I had a Burst DR spinal cord stimulator implant two years ago and found amazing relief for the pain in my feet from small fiber idiopathic peripheral neuropathy. I estimated an 80% reduction in the burning pain. I have tried all of the medications for neuropathy, and lots of off label meds, with very limited success. Lyrica helped but the side effects put me in the hospital. Recently I tried desipramine, and it was helping with the pain, but caused bladder issues – urgent need to urinate up to 24 times a day – end of yet another medication. I've been taking morphine sulfate contin for a number of years, and I know it helps me manage the pain.

I've been meeting with the Abbott tech every three months or so, to adjust the settings on the controller, because I was having increased pain. I met him again last month, and I seem to be getting the message that the stimulator is losing its efficacy. I rate the pain most days on a scale of 1-10 and lately I've been having more 7 and 8 days.

Some of you know from personal experience the interaction between chronic pain and mental ill- health, especially with depression and suicidal ideation. The interaction is very real. I'm alive today because of the good health professionals who have been treating me for 15+ years.

I'm going to see a neurosurgeon at the end of this month to discuss the possibility of a dorsal root ganglion stimulator. My understanding is that it can do a better job of targeting specific pain. I'm ready to try something new because my pain is increasing and is interfering with my ability to function. My pain specialist is prescribing yet another medication for me to try, but by now I don't hold out much hope.
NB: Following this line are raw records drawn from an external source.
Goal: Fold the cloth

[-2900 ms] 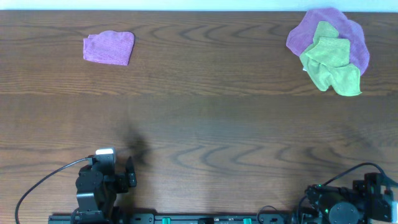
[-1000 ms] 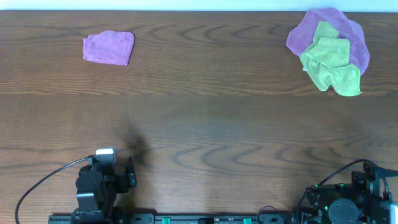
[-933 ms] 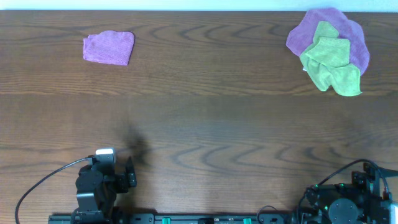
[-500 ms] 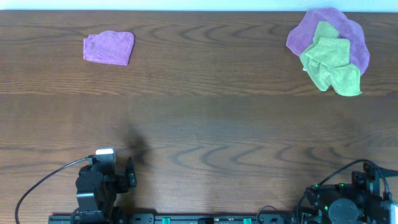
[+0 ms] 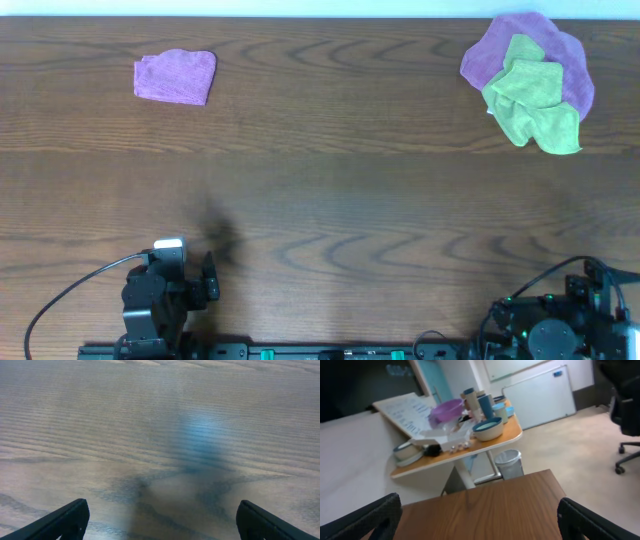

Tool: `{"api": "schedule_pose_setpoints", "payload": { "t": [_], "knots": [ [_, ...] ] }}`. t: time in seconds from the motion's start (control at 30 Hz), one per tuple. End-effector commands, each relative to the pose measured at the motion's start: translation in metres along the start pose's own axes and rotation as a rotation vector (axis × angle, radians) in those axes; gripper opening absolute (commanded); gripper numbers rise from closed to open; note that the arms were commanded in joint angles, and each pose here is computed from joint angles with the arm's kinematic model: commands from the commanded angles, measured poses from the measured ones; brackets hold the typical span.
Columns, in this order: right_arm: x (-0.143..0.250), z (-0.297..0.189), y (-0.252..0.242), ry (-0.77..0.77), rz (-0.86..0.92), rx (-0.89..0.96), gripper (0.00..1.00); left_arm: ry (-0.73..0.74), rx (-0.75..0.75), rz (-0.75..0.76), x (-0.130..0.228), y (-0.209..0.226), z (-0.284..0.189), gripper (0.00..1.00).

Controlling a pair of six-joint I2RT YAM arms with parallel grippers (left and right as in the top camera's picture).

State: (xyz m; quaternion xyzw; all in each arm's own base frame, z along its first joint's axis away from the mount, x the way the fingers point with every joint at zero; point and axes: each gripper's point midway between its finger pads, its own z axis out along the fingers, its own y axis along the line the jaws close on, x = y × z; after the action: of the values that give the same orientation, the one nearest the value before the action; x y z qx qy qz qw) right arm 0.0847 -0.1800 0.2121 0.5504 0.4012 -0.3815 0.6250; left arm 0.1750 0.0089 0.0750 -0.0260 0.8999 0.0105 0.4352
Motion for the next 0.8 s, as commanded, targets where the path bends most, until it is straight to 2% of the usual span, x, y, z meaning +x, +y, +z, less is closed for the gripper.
{"api": "schedule_pose_setpoints", "payload": {
  "t": [0.0, 0.13, 0.27, 0.37, 0.57, 0.77],
  "knots": [
    [0.020, -0.007, 0.043, 0.067, -0.020, -0.264, 0.99, 0.065, -0.023, 0.015, 0.021, 0.004, 0.009, 0.95],
    [0.072, -0.076, 0.127, 0.327, -0.055, -0.908, 0.99, 0.065, -0.023, 0.015, 0.021, 0.004, 0.009, 0.95],
    [0.081, -0.129, 0.151, 0.442, -0.034, -1.229, 0.99, 0.065, -0.023, 0.015, 0.021, 0.004, 0.009, 0.95],
    [0.103, -0.136, 0.146, 0.583, -0.024, -1.220, 0.99, 0.065, -0.023, 0.015, 0.021, 0.004, 0.009, 0.95],
    [0.124, -0.145, 0.156, 0.670, -0.072, -1.258, 0.99, 0.065, -0.023, 0.015, 0.021, 0.004, 0.009, 0.95],
    [0.135, -0.148, 0.197, 0.785, -0.165, -1.286, 0.99, 0.065, -0.023, 0.015, 0.021, 0.004, 0.009, 0.95]
  ]
}}
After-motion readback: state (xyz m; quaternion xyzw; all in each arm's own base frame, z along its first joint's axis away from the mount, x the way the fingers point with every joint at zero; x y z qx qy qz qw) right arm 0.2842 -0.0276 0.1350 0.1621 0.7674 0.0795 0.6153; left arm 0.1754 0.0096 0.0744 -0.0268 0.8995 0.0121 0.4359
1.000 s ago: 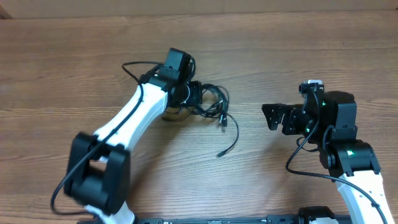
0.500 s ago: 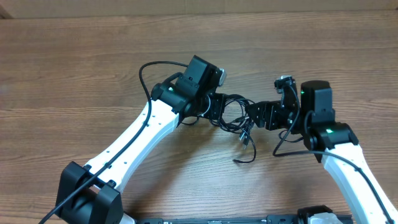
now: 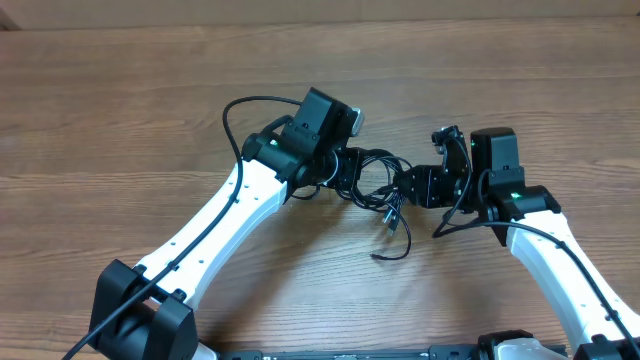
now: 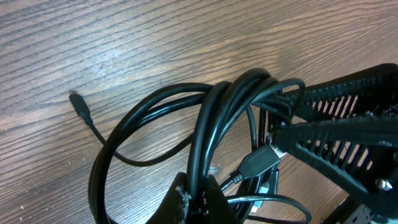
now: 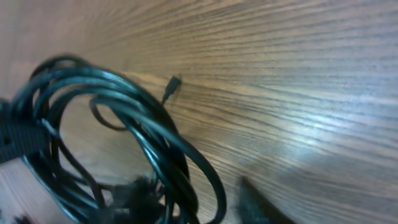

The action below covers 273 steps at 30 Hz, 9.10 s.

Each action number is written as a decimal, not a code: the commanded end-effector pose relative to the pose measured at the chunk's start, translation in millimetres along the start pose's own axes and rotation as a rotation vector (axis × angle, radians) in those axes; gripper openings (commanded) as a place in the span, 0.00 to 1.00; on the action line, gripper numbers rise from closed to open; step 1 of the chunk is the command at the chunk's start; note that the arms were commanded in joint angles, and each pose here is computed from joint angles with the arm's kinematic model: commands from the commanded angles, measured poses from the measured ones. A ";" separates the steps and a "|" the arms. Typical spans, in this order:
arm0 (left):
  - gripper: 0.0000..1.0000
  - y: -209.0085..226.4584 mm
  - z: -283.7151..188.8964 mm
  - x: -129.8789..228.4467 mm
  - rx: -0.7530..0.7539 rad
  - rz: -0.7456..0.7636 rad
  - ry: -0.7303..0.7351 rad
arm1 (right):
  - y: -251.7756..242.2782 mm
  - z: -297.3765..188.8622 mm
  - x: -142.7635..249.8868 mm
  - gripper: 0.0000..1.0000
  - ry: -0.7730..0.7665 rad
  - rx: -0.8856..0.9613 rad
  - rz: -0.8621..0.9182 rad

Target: Untangle cables

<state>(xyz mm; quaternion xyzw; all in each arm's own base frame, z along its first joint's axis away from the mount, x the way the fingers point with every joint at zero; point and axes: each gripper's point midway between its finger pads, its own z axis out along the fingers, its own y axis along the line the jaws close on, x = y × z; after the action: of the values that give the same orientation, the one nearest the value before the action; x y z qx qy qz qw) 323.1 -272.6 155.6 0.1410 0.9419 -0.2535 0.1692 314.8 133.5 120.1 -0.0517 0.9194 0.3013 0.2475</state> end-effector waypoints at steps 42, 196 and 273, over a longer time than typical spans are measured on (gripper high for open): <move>0.04 96.9 -89.2 -35.9 -0.266 -0.149 -0.206 | -94.1 -32.8 -10.1 0.04 -0.137 0.578 0.249; 0.04 214.3 -127.2 18.5 -0.797 -0.431 -0.090 | -53.2 1.7 3.3 0.04 0.137 0.283 0.158; 0.37 47.4 14.9 17.1 0.206 -0.099 0.202 | 88.3 -1.7 -33.4 0.04 0.064 -0.485 -0.010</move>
<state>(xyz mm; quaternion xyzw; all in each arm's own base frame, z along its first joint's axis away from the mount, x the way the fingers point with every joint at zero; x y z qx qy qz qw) 326.4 -240.7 125.3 0.1244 0.9229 -0.3621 0.0411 325.8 197.2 174.3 -0.1209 0.8408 0.4854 0.2070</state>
I had surgery on my ankle in April, because I was rolling my foot more and more often, with more and more pain that would last longer. It was a Brostrom procedure, with a placement of a permanent internal ankle brace. I'm still recovering from that, but I'm pretty sure it will prevent me from further ankle inversion. The pain I have could be from the last time I rolled it. But the combination of ankle pain and neuropathy pain has been hard.

The point of this post is to learn what others have experienced with regard to the long term efficacy of a spinal cord stimulator. I had hoped that it would be a more or less permanent pain management tool. Maybe it is, maybe it's not.

I appreciate any information you can share.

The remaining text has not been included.